Creative Direction
Illustration
Animation

The Project
BestVPN approached our agency to create a microsite that would drive organic traffic while educating users on what a VPN is and why it matters. The challenge was making a technical, often misunderstood product feel approachable, engaging, and worth reading. We set out to build something that felt less like a product page and more like an editorial experience.
Taking inspiration from scroll-driven storytelling by The New York Times, Complex, and Time, we landed on a concept rooted in Black Mirror, one of the most talked-about shows at the time. The premise: what would have happened in these episodes if the characters had used a VPN? The framework gave us a narrative hook that made the content genuinely interesting while keeping SEO goals front and center.
My Role
I led creative direction, UX, and all visual design for the project. I developed the concept, wrote the storyboards, created all illustrations and iconography, and designed every interaction and animation spec in Figma. The experience was complex: elements appeared and exited on scroll, objects animated on click, text moved through the viewport, and assets flew in across multiple scroll states, all building toward a final CTA.
I worked closely with engineering throughout development to refine animations and ensure the interaction model held up in code. From look and feel through final QA, I owned the design end to end.

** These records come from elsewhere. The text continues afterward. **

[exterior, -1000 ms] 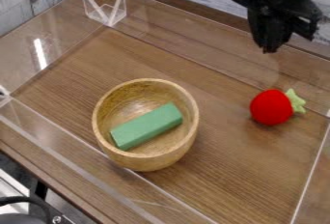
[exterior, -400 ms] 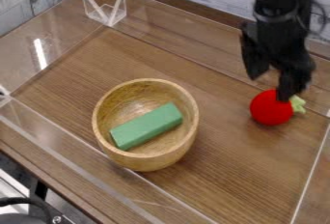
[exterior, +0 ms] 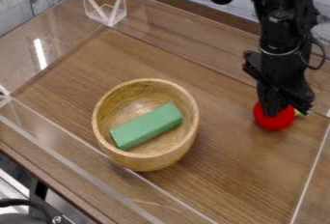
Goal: Move the red fruit to the left
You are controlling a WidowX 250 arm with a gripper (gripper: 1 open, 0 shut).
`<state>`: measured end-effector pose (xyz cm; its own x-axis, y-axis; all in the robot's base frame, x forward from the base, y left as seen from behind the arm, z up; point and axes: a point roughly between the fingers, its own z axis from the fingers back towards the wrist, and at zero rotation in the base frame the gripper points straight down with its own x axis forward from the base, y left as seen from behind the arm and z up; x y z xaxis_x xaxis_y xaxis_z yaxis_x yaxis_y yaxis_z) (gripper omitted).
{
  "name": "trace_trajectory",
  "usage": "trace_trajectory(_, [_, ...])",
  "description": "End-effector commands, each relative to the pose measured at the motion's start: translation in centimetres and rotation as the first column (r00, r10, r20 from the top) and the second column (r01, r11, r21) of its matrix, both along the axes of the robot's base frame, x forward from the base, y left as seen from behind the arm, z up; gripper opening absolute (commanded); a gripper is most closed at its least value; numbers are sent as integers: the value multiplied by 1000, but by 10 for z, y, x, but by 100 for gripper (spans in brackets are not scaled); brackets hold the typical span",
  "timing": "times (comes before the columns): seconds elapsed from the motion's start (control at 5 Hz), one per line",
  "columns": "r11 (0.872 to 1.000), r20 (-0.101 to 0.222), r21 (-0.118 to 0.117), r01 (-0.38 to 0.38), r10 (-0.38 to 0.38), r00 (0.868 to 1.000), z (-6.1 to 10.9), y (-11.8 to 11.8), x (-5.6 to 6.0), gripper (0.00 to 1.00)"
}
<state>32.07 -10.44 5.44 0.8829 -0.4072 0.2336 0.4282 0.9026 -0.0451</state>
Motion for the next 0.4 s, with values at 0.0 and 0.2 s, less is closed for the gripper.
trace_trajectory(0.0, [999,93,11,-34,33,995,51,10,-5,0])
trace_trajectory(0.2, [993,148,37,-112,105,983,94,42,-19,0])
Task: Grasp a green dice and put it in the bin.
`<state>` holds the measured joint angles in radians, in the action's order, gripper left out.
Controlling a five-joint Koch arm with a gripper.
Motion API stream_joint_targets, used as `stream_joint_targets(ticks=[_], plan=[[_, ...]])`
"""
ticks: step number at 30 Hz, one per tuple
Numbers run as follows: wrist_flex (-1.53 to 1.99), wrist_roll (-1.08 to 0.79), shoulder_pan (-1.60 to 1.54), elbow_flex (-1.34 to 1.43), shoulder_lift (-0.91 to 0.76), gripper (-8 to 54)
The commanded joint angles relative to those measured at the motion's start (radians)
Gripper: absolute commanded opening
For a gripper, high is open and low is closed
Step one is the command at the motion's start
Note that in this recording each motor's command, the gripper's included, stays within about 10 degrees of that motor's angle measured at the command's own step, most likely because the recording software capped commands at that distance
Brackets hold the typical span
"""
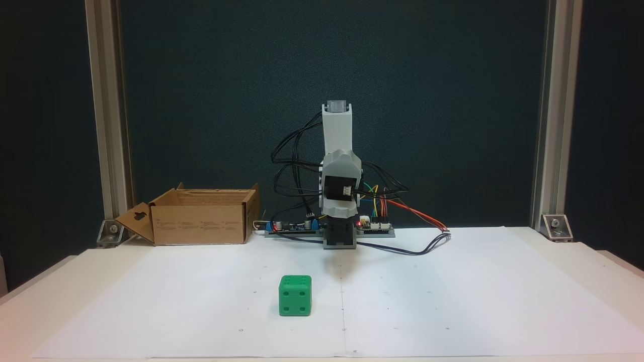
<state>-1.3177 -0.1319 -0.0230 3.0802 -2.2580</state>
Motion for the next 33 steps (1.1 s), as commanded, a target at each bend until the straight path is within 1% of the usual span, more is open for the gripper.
stream_joint_targets(ticks=[1,9,16,19,22,29,33], plan=[[-0.023,0.032,-0.02,0.049,-0.106,44.6],[-0.029,0.023,-0.054,0.049,-0.107,45.0],[0.002,0.021,-0.044,0.02,-0.104,43.9],[0.228,0.018,-0.015,-0.107,-0.107,44.1],[0.44,0.018,0.098,-0.28,-0.107,44.0],[0.917,0.04,0.149,-0.724,-0.106,42.9],[1.181,0.061,0.149,-0.864,-0.104,43.0]])
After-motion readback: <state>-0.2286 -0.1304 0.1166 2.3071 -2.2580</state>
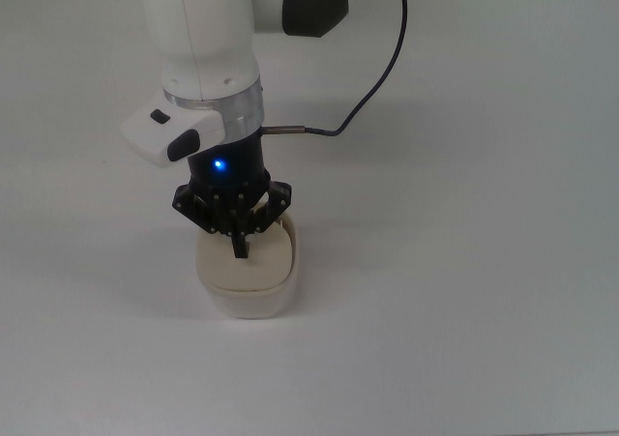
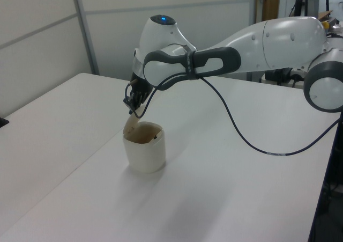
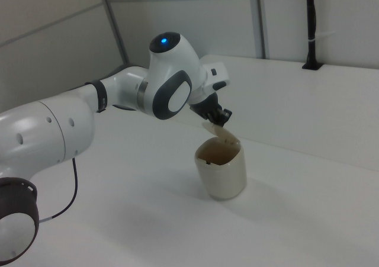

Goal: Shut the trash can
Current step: 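Push the raised lid down onto the can with the gripper, then lift the gripper up away from the closed lid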

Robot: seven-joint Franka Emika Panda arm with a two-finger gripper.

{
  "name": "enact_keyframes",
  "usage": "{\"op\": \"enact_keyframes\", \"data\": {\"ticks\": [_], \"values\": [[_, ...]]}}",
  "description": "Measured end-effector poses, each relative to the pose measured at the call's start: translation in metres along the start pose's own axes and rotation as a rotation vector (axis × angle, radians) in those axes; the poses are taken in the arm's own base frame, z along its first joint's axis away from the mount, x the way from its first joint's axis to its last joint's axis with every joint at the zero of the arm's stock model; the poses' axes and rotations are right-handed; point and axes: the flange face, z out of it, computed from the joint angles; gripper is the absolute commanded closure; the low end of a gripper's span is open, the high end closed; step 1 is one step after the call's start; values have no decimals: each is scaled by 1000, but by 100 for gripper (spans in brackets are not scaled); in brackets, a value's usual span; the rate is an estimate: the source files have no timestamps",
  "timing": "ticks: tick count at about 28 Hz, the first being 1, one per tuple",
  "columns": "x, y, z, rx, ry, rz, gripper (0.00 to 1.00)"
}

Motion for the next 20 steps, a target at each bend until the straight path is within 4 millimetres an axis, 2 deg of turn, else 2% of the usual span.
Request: {"op": "enact_keyframes", "data": {"ticks": [6,13,20], "values": [[-12,3,13,-16,-82,-8,100],[-34,8,43,-53,-153,-33,100],[-34,7,42,-59,-153,-41,100]]}}
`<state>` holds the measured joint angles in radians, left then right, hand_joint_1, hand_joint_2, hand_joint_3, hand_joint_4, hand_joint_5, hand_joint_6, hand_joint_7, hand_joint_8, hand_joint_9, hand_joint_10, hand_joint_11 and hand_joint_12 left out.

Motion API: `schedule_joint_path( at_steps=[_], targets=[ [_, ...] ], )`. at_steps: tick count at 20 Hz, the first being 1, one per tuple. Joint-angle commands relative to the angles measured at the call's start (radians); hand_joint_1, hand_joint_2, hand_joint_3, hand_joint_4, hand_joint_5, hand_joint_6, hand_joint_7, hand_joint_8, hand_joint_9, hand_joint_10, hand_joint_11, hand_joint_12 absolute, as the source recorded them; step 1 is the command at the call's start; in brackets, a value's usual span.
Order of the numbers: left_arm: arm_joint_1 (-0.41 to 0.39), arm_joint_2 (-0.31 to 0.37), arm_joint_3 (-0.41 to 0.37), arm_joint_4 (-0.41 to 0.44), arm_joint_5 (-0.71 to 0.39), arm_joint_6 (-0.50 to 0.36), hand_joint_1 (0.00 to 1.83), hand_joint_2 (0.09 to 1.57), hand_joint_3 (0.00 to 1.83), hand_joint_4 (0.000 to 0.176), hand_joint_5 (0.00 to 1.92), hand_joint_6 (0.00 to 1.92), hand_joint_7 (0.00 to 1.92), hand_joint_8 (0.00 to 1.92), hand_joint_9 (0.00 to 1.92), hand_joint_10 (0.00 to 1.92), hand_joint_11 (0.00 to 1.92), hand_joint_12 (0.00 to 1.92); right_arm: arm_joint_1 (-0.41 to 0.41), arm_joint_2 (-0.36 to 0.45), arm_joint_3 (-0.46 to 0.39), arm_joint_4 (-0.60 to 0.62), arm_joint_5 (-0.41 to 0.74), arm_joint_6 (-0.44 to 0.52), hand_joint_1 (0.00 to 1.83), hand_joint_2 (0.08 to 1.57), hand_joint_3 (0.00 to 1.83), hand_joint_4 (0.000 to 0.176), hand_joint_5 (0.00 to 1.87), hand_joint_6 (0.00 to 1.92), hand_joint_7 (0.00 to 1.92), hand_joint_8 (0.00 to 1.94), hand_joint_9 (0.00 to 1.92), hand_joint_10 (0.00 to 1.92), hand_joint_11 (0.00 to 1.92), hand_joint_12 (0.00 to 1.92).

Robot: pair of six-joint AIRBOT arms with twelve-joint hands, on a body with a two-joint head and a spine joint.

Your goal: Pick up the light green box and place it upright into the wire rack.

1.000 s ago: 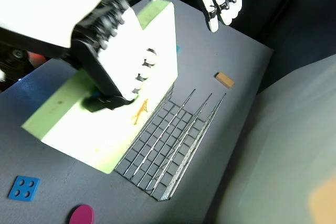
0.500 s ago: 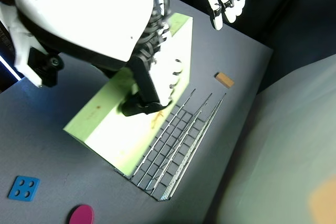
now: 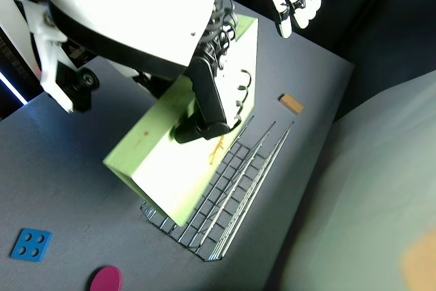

We developed four episode concepts. The client selected two for production.
My Role
UX: User flows, interaction specifications, responsive design, QA
UI: Mid and high fidelity mocks, design specifications, illustration, asset creation, animation direction, responsive layouts, QA
The Result
The final experience combined editorial storytelling, SEO-optimized content, and immersive interaction design into a single cohesive product. Two of four episode concepts were selected for production and launched to the public, hitting target SEO metrics and click-through goals for the client.